I tried to determine how old Lisandra was: twenty-five, perhaps, with her brown hair and her dark rosy skin—and her eyes? I hadn’t even noticed the color of her eyes, because the only thing I had seen was her suffering, and her eyes, red and puffy. She had not even reached for the box of tissues I had placed between us, but nervously wiped her eyes and nose with the sleeve of her blue sweater; yes, I remembered the color of her sweater. The thought that I might never see her again made me pour a second glass of brandy, then a third, and then I went out to throw a different light on things, but the light was no different. All it takes is a thousandth of a second for an obsession to take hold. Time has nothing to do with it. I went down the street knowing full well that I hadn’t a clue where I was headed, and not realizing that I had just set out to look for her…
* * * *
There is a knock at the door. Eva Maria is sitting at her desk. She doesn’t hear it. She is lost in reflection.

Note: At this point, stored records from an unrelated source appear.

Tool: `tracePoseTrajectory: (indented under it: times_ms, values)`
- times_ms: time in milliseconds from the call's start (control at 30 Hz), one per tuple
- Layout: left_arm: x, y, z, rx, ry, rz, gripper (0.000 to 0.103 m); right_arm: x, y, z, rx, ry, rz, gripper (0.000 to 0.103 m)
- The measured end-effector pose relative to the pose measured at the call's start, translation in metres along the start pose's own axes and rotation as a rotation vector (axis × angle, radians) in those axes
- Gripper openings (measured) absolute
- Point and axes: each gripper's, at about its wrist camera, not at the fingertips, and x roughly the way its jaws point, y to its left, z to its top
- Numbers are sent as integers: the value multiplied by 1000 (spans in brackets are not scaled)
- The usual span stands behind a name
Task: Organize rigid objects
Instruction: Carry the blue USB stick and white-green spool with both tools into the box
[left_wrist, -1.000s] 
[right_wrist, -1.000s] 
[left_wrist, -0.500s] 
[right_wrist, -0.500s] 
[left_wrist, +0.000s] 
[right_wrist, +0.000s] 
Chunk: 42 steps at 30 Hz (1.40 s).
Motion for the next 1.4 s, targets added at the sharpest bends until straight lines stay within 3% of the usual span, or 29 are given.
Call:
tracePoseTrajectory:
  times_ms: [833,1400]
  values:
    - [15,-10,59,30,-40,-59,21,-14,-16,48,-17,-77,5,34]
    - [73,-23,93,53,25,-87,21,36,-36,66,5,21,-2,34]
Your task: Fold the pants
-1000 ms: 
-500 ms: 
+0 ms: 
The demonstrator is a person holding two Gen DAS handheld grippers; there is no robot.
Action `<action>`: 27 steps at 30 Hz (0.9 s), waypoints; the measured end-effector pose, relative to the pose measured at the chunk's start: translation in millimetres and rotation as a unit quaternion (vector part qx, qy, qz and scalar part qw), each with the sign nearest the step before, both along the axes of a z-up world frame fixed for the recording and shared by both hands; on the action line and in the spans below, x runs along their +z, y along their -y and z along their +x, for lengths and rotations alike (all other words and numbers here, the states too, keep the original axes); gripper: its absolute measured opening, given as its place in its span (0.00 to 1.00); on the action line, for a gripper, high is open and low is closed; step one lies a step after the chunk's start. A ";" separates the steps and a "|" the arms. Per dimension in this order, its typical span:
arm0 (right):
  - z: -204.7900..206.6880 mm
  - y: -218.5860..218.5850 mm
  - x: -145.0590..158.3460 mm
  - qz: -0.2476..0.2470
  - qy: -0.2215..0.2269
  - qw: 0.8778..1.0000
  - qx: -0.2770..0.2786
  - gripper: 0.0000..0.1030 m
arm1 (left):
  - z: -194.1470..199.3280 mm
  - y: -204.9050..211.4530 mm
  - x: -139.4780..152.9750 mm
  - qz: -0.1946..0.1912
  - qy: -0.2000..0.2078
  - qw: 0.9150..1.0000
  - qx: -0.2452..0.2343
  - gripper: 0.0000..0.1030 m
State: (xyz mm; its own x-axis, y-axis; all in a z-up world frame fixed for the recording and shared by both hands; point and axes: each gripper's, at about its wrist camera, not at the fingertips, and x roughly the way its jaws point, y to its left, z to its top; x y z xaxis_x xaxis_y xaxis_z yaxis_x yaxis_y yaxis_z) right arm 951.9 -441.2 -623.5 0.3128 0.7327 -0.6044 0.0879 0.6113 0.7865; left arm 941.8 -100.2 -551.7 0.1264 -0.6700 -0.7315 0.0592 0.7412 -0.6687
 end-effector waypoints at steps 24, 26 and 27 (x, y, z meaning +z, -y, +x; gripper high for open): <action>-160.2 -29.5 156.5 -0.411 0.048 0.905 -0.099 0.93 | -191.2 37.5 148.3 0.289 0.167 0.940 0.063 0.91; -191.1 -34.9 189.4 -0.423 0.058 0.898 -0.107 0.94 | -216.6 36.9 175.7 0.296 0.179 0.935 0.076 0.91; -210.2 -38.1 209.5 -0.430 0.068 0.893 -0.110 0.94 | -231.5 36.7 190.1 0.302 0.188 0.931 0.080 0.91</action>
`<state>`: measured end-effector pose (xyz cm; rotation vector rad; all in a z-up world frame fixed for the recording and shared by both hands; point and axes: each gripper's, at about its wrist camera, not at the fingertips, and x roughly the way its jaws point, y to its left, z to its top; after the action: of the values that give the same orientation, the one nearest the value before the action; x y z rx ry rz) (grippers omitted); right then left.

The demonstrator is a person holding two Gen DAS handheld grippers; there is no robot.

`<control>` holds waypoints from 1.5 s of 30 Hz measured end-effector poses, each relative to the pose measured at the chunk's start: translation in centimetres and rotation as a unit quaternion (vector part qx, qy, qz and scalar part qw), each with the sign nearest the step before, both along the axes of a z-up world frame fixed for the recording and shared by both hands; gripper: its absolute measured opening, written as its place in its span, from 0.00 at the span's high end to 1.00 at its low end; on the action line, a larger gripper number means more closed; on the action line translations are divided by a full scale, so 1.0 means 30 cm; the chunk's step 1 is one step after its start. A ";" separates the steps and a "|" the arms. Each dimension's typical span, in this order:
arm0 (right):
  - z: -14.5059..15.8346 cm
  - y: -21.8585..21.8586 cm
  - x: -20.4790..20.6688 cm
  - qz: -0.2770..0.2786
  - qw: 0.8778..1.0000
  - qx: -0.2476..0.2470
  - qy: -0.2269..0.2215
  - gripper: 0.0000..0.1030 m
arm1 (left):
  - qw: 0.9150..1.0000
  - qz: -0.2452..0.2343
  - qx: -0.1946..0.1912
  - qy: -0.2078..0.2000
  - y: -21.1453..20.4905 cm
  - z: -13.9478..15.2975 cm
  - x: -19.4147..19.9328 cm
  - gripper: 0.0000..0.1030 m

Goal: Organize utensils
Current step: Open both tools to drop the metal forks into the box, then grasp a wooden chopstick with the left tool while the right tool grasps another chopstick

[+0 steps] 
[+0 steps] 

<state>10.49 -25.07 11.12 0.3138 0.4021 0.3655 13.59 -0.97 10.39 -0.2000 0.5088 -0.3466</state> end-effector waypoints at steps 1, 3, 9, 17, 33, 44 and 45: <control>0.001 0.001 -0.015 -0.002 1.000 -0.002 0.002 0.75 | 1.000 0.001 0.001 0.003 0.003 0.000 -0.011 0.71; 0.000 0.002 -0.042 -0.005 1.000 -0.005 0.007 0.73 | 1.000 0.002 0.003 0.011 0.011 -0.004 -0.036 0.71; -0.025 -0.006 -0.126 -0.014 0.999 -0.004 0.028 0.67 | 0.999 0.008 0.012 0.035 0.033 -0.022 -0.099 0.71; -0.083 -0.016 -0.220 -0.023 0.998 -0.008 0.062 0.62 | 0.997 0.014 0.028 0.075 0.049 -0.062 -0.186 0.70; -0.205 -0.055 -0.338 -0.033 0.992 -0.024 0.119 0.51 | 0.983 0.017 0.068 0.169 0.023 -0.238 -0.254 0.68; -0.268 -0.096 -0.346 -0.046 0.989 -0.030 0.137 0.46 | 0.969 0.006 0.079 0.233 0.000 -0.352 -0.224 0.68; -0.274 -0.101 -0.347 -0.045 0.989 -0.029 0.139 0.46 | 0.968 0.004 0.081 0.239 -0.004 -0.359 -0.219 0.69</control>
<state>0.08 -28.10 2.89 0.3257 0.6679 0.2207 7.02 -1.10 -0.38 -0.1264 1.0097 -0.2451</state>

Lisandra. I was overwhelmed by her sudden disappearance; I couldn’t sleep; I cursed myself for causing her to flee. This had never happened before and yes, God knows how many individuals I’ve seen traipsing through my office, but no one has ever given me the slip like that. Of course there have been patients who don’t come back to their second appointment, but to disappear like that, in the middle of a session, never; her resistance was immediate. I hunted for a clue in those few moments I had spent with her, a clue that might enable me to find her again; her first name, her blue sweater, that wouldn’t get me far—I knew nothing about her. I mentally reviewed the image she had left behind, an image so precise it might have been etched with a painstaking scalpel: Lisandra, sprawled sideways on the sofa, drying first one eye then the other with the sleeve of her blue sweater. My selective, obsessive memory enabled me to recall the elements I had not grasped at the time, hanging as I was on her words and on her face. She was wearing slacks made of a light fabric, a sort of black cotton, and—how had I failed to notice at the time?—a fine pair of shoes, also black, astonishingly elegant in comparison to the rest of her outfit, high heels with a strap, and beneath her feet there were white spots on the carpet. I had to get to the bottom of it, and while I hesitated to congratulate myself too soon, I did not hesitate to go around to all the tango places and milongas in the vicinity—she must have just come from one of them, and it couldn’t be far, otherwise the talcum powder would have had time to disappear altogether. So she still had the courage to dance despite her sorrow. This reassured me, but what reassured me more than anything was that now I had a lead, and I could find her again.